= WHAT THE EXERCISE ASKS =
Using the data below, return the stretch from the line that contains "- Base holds" through the line that contains "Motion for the", both included, exactly as it stands and nothing beyond it.

= RAW DATA =
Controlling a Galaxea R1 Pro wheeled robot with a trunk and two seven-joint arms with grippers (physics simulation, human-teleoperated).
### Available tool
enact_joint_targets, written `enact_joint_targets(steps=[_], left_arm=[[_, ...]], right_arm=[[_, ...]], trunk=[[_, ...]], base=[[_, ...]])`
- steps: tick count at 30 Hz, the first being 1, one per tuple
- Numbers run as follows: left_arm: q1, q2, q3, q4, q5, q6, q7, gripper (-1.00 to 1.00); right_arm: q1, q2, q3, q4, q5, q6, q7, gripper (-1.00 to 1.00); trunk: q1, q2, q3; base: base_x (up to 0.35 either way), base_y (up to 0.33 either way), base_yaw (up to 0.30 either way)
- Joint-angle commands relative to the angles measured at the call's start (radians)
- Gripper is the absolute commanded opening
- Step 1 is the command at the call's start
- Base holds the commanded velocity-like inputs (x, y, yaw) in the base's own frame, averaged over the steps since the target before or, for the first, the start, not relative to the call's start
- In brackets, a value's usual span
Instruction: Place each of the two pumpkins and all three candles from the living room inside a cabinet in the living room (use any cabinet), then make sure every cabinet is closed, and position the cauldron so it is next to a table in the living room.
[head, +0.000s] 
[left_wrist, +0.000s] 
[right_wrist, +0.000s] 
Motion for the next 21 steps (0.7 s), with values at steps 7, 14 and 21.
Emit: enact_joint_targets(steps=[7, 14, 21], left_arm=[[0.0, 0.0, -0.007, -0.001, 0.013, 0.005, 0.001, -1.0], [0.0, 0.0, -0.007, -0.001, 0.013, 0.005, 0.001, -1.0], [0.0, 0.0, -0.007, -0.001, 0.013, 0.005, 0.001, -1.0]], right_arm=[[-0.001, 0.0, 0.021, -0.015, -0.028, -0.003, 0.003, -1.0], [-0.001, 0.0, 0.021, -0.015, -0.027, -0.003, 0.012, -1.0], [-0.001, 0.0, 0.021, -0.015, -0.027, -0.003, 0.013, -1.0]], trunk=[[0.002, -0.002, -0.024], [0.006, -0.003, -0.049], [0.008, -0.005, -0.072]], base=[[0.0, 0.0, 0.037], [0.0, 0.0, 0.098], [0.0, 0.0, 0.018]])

= SOLUTION TO THIS PROBLEM =
- Base holds the commanded velocity-like inputs (x, y, yaw) in the base's own frame, averaged over the steps since the target before or, for the first, the start, not relative to the call's start
- In brackets, a value's usual span
Instruction: Place each of the two pumpkins and all three candles from the living room inside a cabinet in the living room (use any cabinet), then make sure every cabinet is closed, and position the cauldron so it is next to a table in the living room.
[head, +0.000s] 
[left_wrist, +0.000s] 
[right_wrist, +0.000s] 
Motion for the next 21 steps (0.7 s), with values at steps 7, 14 and 21.

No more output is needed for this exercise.